Pace yourself. As a team member, you probably noticed a lot of things you’d like to change, given the opportunity. Don’t make big changes too quickly. Based on input from the team, consider some quick successes you can achieve to help establish your credibility and team confidence.
Step back. You’ve probably established some personal relationships among the team. As their leader, you’ll need to step back a bit to avoid the appearance of favoritism. This will be especially important if there was someone else on the team who wanted your position and may harbor some resentment. If you know that someone else on the team wanted the position or was being considered for it, make an opportunity to have a private discussion with them to acknowledge their value to the team and enlist their support.

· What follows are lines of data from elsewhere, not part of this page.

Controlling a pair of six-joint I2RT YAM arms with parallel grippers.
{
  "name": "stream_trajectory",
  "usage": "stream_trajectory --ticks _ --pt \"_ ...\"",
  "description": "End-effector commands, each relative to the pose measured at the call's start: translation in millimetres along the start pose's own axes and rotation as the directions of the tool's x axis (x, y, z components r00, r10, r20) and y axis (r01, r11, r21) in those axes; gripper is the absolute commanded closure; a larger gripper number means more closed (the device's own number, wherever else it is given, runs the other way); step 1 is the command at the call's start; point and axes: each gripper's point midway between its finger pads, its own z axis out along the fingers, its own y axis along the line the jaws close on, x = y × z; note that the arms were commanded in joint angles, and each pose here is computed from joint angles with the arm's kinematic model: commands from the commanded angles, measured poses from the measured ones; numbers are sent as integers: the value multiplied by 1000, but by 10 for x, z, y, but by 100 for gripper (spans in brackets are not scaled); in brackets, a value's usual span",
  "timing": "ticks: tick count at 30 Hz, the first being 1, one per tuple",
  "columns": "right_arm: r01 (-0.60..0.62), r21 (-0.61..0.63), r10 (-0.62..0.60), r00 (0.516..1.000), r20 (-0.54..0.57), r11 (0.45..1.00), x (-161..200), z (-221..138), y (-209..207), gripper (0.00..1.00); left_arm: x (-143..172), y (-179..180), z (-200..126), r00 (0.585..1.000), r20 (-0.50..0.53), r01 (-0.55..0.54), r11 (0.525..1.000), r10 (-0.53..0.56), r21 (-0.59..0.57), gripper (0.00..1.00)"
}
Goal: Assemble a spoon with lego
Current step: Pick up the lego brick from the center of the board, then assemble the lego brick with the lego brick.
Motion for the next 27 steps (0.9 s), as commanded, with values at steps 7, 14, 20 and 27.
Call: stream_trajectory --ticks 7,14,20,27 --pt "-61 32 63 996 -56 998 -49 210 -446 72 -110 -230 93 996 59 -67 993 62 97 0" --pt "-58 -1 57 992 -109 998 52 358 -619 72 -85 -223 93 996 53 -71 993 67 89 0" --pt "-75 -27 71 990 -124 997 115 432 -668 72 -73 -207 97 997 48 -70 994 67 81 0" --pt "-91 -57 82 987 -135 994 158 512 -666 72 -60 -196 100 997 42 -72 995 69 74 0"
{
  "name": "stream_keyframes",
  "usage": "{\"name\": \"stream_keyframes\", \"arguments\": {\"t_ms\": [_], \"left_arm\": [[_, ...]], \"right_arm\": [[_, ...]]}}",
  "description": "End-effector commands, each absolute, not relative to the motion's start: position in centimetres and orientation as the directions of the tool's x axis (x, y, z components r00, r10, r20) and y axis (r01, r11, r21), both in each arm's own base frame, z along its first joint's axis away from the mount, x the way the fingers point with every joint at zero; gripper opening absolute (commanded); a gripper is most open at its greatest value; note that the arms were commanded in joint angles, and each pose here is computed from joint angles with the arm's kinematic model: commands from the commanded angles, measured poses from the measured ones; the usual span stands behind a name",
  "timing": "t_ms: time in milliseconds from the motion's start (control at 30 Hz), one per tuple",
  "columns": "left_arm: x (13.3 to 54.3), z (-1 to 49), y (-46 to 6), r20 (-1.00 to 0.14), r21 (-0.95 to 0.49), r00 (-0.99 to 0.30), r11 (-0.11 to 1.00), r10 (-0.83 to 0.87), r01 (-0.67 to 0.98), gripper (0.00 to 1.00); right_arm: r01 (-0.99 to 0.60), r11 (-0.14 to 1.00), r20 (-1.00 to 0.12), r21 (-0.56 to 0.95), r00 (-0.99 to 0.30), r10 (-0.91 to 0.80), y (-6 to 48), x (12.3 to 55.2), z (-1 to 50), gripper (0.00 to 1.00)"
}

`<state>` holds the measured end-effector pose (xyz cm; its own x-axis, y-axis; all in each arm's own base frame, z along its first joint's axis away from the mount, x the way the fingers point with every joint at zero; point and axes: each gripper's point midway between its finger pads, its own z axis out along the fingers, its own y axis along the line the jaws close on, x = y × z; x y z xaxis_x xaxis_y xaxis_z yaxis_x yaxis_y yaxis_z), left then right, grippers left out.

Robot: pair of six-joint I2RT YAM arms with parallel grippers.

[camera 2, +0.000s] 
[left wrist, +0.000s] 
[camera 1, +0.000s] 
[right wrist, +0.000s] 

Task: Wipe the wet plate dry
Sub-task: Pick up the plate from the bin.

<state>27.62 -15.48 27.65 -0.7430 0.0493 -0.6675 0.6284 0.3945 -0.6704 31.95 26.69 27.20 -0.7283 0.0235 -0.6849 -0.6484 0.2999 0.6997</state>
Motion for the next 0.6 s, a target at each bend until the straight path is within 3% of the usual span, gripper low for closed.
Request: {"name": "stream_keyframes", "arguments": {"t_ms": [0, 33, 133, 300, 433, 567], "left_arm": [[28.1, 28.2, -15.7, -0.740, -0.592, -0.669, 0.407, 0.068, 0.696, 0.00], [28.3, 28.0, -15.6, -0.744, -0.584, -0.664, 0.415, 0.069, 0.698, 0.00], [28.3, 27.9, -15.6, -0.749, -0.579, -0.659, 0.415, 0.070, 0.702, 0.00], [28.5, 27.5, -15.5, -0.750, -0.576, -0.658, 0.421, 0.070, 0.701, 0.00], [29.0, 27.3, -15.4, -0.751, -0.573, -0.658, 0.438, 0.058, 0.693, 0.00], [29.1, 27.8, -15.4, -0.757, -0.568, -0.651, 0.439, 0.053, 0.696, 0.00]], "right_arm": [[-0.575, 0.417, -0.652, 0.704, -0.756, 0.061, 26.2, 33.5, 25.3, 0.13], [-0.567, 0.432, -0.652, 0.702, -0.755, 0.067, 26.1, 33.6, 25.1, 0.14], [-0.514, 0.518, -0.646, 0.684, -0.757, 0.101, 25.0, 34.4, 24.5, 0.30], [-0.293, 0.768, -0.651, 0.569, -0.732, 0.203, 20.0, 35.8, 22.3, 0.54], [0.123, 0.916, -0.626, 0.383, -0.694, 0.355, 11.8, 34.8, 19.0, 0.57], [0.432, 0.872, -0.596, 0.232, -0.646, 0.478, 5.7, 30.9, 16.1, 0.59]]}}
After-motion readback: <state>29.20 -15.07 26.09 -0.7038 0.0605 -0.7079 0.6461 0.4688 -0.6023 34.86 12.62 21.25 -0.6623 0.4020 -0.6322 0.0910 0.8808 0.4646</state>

Get training. Take advantage of any leadership development opportunities offered. Leading people has many rewards, and also many challenges. You can’t be expected to instantly know how to handle all of them. Leadership training and networking with other leaders will strengthen your ability to deal with issues as they arise.
Consider an executive coach. A coach can help you hone the particular skills you will need in your new role. Having outside support and constructive feedback from someone can help you grow as a leader and learn effective approaches to leading and developing others.

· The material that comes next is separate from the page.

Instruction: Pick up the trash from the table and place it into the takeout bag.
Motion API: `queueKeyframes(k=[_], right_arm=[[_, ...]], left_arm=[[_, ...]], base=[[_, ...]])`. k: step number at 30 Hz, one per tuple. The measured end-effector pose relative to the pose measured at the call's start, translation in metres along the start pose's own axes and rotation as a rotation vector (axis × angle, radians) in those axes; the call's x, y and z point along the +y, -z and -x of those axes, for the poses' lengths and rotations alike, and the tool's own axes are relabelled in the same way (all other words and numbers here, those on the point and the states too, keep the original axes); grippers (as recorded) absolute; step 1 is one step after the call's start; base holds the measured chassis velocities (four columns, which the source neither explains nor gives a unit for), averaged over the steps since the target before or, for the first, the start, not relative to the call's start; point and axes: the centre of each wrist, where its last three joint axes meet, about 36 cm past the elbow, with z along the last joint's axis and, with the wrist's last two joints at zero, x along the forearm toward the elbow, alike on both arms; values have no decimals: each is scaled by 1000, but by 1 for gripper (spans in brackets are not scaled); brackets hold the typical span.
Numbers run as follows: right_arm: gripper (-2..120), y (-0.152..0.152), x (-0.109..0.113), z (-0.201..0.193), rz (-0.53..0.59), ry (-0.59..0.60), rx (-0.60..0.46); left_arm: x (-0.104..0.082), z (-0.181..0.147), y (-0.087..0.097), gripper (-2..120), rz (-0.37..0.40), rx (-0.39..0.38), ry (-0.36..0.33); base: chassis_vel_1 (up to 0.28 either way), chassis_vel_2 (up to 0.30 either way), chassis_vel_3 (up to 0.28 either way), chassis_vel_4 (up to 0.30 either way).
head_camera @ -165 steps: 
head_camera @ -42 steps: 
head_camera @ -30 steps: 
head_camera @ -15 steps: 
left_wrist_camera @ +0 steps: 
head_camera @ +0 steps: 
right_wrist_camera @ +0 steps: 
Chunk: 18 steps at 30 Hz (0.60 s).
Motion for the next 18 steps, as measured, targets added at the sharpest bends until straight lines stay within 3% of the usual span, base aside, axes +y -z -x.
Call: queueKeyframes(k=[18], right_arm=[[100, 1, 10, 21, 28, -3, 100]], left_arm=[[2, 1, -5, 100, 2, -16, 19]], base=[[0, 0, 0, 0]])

Ask for feedback. Let your team know that you believe in two-way communication and are open to hearing their positive and constructive feedback. Creating an environment of honest, open communication is one of the best ways to succeed as a manager.

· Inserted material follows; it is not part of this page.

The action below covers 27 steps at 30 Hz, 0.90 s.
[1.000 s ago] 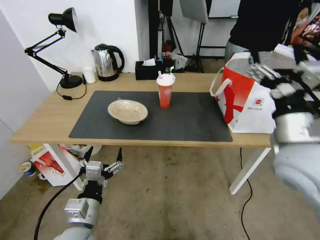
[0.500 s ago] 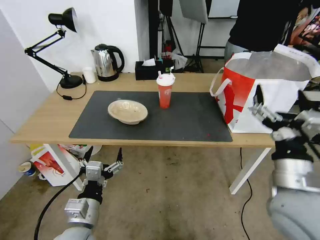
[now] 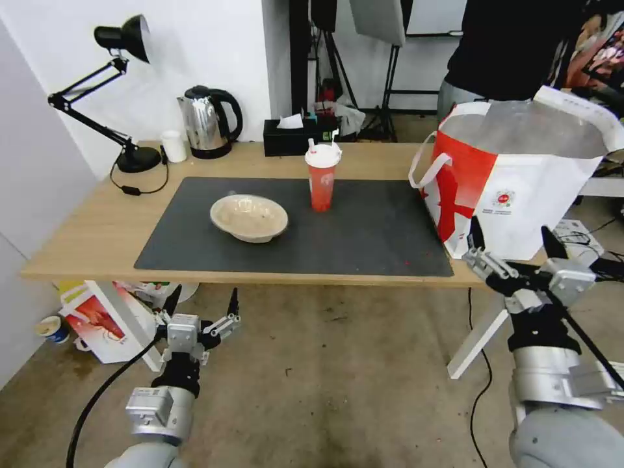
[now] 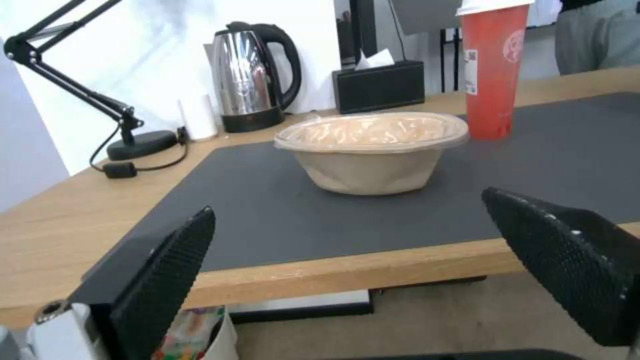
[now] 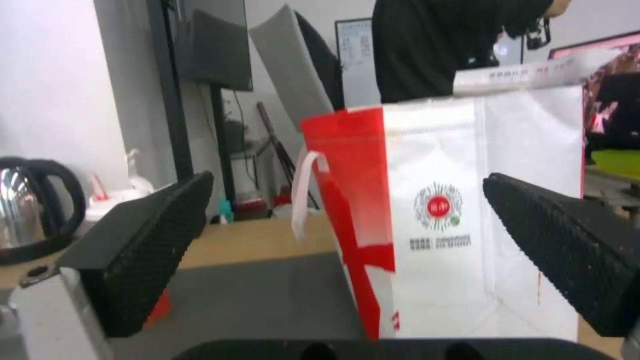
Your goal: Pick up the trash from the table and place it into the takeout bag.
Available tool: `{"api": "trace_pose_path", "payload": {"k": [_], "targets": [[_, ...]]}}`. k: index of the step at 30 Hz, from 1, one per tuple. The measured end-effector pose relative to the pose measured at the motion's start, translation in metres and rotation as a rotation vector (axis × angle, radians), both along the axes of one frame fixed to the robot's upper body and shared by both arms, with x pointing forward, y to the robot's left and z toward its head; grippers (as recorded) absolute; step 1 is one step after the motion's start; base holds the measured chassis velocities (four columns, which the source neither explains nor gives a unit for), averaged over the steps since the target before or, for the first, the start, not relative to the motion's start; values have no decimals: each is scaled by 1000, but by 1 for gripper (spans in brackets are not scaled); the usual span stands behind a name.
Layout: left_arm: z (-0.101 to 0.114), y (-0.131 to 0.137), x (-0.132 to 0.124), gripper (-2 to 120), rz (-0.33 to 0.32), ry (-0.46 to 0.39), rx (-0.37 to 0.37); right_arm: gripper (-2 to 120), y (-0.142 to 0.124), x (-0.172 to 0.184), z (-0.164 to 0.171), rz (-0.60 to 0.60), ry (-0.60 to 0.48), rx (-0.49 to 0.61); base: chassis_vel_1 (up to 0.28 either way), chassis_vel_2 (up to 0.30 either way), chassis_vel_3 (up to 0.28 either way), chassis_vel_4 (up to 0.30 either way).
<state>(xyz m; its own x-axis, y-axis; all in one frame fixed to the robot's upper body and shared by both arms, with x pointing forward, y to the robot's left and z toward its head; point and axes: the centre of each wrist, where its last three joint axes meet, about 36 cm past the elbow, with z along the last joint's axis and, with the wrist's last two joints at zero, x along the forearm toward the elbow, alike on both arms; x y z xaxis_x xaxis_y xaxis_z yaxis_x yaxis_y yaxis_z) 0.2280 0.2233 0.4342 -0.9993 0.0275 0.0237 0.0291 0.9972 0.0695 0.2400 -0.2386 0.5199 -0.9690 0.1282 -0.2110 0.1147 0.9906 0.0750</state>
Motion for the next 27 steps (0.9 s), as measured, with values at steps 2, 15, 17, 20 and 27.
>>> {"api": "trace_pose_path", "payload": {"k": [2,15,17,20,27], "targets": [[0,0,0,100,0,0,0,100,1,-2,-2,-2,20,-4,0,0,0,0],[0,0,0,100,0,0,0,100,3,-14,-10,12,212,-77,0,0,0,0],[0,0,0,100,0,0,0,100,4,-15,-11,20,254,-85,0,0,0,0],[0,0,0,100,0,0,0,100,6,-16,-12,25,282,-87,0,0,0,0],[0,0,0,100,0,0,0,100,6,-14,-11,18,323,-86,0,0,0,0]]}}
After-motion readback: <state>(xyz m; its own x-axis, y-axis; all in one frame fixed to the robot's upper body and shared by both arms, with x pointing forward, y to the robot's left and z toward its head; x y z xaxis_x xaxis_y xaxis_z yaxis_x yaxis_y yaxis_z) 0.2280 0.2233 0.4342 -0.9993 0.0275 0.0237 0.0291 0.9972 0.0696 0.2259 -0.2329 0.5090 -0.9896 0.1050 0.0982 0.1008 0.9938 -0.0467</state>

Consider getting a mentorship from a Senior Manager within the company whom you trust. A mentor can serve as a sounding board as you encounter new experiences and challenges. They can give you suggestions on how to handle a given situation. They may also be able to provide you with sound advice and even access to resources.
Contact me for more information on leadership development and coaching. You can also read these articles for more information: Get the Best from Your Team – Be an Effective Coach, The Best Leaders Continue to Learn, Successful Leaders Listen More, Talk Less.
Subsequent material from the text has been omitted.